On 2011-12-07 00:36, kylefaucett wrote:
> I’ve been working on software to check our 11TB RAID6 arrays for parity
> and q syndrome consistency (the built-in process only yields an error

You should be asking in the programming subforum, not here.


Cheers / Saludos,

Carlos E. R.
(from 11.4 x86_64 “Celadon” at Telcontar)

Carlos E. R. wrote:
> On 2011-12-07 00:36, kylefaucett wrote:
>> I’ve been working on software to check our 11TB RAID6 arrays for parity
>> and q syndrome consistency (the built-in process only yields an error
>
> You should be asking in the programming subforum, not here.

And probably even better would be the Linux RAID mailing list:

http://vger.kernel.org/vger-lists.html#linux-raid

Sorry about posting in the wrong category - the sub-forum listing at Get Technical Help Here doesn’t show the development forum, and I figured this sub-forum was most closely related to kernel code.

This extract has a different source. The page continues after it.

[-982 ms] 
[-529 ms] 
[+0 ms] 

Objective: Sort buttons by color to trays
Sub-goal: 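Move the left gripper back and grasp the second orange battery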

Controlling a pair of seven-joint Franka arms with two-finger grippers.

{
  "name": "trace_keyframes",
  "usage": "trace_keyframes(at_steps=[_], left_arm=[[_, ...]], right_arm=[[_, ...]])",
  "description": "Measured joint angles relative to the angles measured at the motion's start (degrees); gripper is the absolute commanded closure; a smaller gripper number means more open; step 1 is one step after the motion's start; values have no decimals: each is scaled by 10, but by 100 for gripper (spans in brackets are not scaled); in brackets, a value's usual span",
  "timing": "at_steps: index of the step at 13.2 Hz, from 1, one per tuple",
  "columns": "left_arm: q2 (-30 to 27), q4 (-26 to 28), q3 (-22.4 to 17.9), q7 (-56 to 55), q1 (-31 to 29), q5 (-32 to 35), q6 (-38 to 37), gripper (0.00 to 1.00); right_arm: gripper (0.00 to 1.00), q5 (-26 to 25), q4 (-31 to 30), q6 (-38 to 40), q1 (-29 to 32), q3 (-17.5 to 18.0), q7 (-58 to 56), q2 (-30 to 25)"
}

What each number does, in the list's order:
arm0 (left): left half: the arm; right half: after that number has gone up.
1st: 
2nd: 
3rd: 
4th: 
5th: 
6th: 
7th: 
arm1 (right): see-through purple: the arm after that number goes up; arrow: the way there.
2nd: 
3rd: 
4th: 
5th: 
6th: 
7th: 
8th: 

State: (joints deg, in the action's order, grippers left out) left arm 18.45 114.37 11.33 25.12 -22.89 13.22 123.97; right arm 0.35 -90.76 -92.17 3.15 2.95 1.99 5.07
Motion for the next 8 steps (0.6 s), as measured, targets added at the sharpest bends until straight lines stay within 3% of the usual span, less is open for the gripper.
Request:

Anyway, I figured it out. The pcmpgtb operator apparently performs a two’s-complement signed comparison byte-by-byte, instead of unsigned as I assumed. The reference material I found didn’t mention that. So register xmm5 is always zero when comparing, but every byte that is greater than 0x7F when treated as unsigned is actually less than zero when the comparison is made. This works well for testing the parity of the highest bit to set up the XOR mask (the q syndrome calculation is basically a linear feedback shift register).

Thanks, djh-novell, for the info about the mailing list.